The committee will be on the deadline for issuing the rules, which will allow it to approve its first business license application by October 1.

But advocates say commissioners decided to quickly approve a very different regulation that “not only ignores” the will of voters, said Crista Eggers, executive director of Neblasta Medical Marijuana.

“They chopped it up,” she told the Nebraska examiner.

“By approving rules that pile up on new obstacles and illegally limiting the form of marijuana, they are removing what people are asking for on the ballot box,” Eggs said.

Nebraska Medical Marijuana Business Opportunities Co., Ltd.

The new regulations approved by the Commission limit the number of business licenses to:

  • Four farmer.
  • Four product manufacturers.
  • 12 pharmacies.

The earlier emergency regulations approved last fall and approved in the summer have no restrictions on cultivators and manufacturers, according to the examiners.

Under the new rules, marijuana food is prohibited and can smoke and evaporate marijuana.

According to Journal Star, cannabis can be consumed in “oral tablets, capsules or tin agents, as well as through gels, oils, creams or other topical use.”

Cannabis patients are also banned from obtaining or possessing the original cannabis plant – a point that also contradicts the voter-approved plan 437.

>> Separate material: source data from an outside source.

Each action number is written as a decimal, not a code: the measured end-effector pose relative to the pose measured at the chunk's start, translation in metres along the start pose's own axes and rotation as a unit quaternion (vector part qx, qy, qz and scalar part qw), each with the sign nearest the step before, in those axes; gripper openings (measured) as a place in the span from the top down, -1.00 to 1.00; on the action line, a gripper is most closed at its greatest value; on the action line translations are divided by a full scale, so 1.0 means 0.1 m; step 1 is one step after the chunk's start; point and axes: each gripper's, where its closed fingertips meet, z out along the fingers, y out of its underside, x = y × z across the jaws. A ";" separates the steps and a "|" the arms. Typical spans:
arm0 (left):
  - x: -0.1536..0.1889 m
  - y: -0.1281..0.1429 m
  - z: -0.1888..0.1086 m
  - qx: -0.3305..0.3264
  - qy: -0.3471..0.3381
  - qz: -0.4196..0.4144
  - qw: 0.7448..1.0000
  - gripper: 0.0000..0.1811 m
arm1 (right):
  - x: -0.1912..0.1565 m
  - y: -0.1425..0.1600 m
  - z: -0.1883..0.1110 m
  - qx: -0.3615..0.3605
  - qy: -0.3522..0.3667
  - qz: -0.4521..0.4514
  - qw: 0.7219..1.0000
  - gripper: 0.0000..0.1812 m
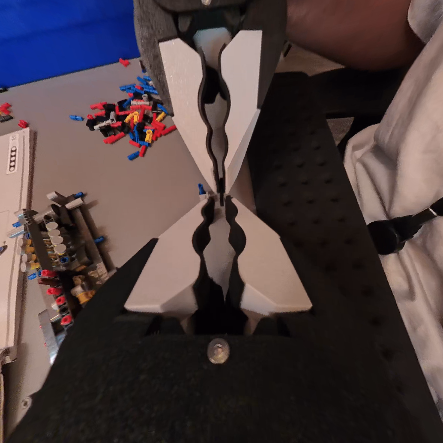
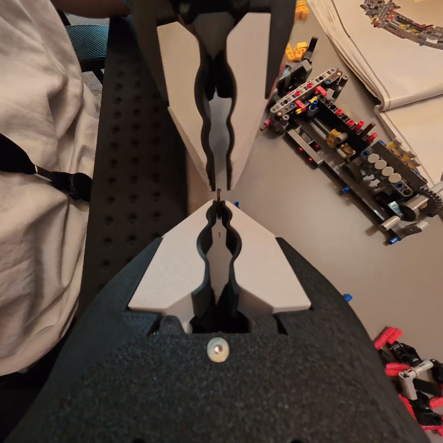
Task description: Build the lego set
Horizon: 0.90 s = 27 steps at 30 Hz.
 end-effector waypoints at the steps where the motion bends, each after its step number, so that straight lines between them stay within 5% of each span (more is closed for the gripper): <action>1: 0.03 -0.01 0.00 0.006 -0.006 0.003 1.000 0.95 | -0.02 -0.02 0.00 0.004 0.000 -0.003 1.000 0.98; 12: 0.12 0.15 0.11 -0.060 -0.027 0.050 0.997 0.98 | -0.11 0.05 0.10 -0.031 0.022 -0.027 0.999 0.96; 27: 0.03 0.09 0.18 -0.058 -0.043 0.037 0.997 0.92 | 0.01 0.20 0.09 -0.115 0.053 -0.056 0.990 0.98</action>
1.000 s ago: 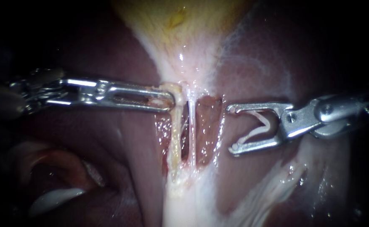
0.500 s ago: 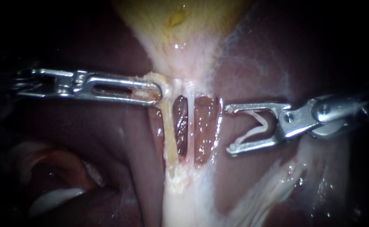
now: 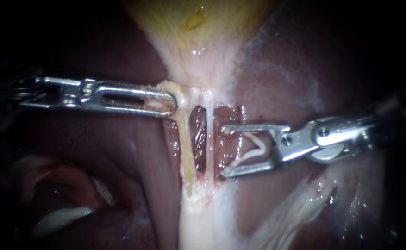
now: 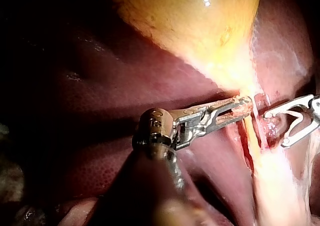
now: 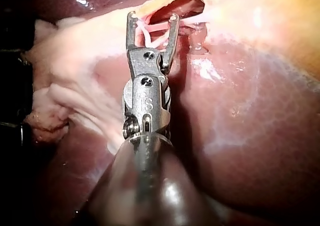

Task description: Clipping first clip left tube

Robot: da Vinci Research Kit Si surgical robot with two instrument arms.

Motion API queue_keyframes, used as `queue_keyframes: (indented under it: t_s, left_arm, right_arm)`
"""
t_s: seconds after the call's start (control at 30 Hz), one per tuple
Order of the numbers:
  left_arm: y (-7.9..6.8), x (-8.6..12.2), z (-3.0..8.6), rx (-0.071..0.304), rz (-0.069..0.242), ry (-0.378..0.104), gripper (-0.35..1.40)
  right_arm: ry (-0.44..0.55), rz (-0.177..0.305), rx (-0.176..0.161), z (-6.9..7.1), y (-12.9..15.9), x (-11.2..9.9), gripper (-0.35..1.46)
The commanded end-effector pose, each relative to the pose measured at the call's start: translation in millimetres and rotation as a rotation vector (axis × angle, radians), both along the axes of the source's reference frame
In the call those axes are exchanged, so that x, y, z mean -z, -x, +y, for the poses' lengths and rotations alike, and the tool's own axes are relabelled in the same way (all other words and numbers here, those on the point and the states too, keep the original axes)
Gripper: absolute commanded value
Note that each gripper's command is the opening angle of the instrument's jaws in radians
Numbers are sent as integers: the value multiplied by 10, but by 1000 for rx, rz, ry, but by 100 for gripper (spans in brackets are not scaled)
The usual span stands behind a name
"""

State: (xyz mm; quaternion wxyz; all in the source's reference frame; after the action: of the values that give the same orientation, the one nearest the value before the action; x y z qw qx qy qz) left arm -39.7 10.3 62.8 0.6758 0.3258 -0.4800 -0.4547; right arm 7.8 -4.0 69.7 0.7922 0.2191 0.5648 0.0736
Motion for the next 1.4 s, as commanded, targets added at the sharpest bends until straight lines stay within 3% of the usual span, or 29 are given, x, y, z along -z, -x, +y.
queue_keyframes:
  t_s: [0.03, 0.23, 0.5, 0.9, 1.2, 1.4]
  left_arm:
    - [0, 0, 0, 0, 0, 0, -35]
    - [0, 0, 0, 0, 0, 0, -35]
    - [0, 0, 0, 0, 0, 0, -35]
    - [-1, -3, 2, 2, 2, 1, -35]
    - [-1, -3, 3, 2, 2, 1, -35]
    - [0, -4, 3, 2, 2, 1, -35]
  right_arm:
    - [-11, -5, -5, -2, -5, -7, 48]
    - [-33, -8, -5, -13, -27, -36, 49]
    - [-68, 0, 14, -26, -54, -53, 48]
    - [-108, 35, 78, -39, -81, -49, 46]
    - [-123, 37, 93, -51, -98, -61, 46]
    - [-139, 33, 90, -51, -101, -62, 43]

Nebraska voters support the legalization of medical marijuana in November last year with a vast majority.

But since then, efforts to launch the MMJ program have been litigated and opposed by senior state elected officials.

A expanded MMJ regulation bill failed last spring in the state legislature, partly because of Pillen, state Attorney General Mike Hilgers and U.S. Senator Pete Ricketts, both Republicans, according to the reviewers.